Personne encadrant le stage

Mendoza-Parra
Marco
03 88 65 34 19

Lieu du stage

IGBMC, Illkirch

Sujet du stage

Identification des facteurs clés de l’identité cellulaire par une approche de biologie des systèmes.
Dans notre laboratoire nous utilisons une approche de biologie des systèmes afin de décrire les organismes vivants comme un ensemble défini par les interactions entre les constituants qui le compose. Le challenge de l’ère des “Big data“ issues de la génomique va au-delà de l’acquisition des données associées aux constituants d’un système. En effet le challenge réside dans l’utilisation de ces données pour des études comparatives et intégratives afin de mieux reconstituer la complexité des systèmes. Seul ce type d’approche peut permettre de comprendre en profondeur les réorganisations physiologiques ou pathologiques qui se produisent lors de l’acquisition d’un nouvel état normale (comme lors de la différentiation cellulaire), ou d’un état aberrant (comme lors de la transformation tumorale). Les données générées par le séquençage haut-débit sont importantes pour pouvoir décortiquer les réseaux de régulation génétique impliqués dans l’établissement et le maintien de l’identité cellulaire. Dans le contexte de la médecine personnalisée, les analyses de données relatives à des états pathologiques vont étendre la découverte de marqueurs biologiques et de cibles thérapeutiques, et vont améliorer la caractérisation des cellules pour la médecine régénérative.

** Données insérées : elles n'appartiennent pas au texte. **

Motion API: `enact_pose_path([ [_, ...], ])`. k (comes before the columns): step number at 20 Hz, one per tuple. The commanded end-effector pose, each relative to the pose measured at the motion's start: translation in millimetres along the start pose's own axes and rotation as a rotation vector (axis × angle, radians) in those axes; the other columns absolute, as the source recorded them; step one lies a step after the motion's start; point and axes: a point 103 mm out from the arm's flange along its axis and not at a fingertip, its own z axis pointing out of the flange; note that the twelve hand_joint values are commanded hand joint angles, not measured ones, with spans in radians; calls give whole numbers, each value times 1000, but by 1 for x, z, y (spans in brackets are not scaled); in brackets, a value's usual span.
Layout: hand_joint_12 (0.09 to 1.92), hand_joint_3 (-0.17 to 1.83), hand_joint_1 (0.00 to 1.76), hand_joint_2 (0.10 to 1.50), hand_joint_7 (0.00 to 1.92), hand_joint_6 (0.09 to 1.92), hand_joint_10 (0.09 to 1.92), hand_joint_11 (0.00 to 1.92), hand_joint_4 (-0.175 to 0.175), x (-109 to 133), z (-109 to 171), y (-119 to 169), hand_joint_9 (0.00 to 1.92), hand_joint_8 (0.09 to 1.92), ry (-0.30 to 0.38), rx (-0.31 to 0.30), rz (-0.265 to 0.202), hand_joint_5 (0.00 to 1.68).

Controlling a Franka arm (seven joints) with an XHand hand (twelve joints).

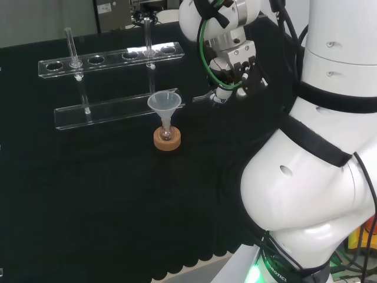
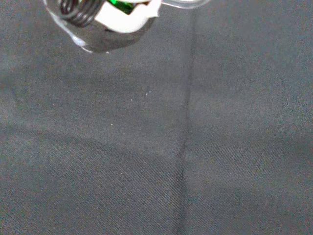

Le projet de Master2 proposé dans notre laboratoire sera intégré à notre objectif de comprendre le plus finement possible comment s’orchestrent les transitions de l’identité cellulaire (la différentiation cellulaire, la transformation tumorale, et la reprogrammation cellulaire). Nous employons principalement comme modèles d’études des lignées cellulaires humaines. L’étudiant utilisera des approches à la fois in vitro de biologie moléculaire, et in silico de bioinformatiques.

Dans notre équipe nous hébergeons une large collection d’indicateurs de qualité de données publiques issues du deep sequencing (www.ngs-qc.org). Le projet consistera donc aussi à exploiter ces données pour des études comparatives / intégratives afin de reconstruire les réseaux de régulation clés impliqués dans l’identité cellulaire (en utilisant les modèles cellulaires développés au laboratoire).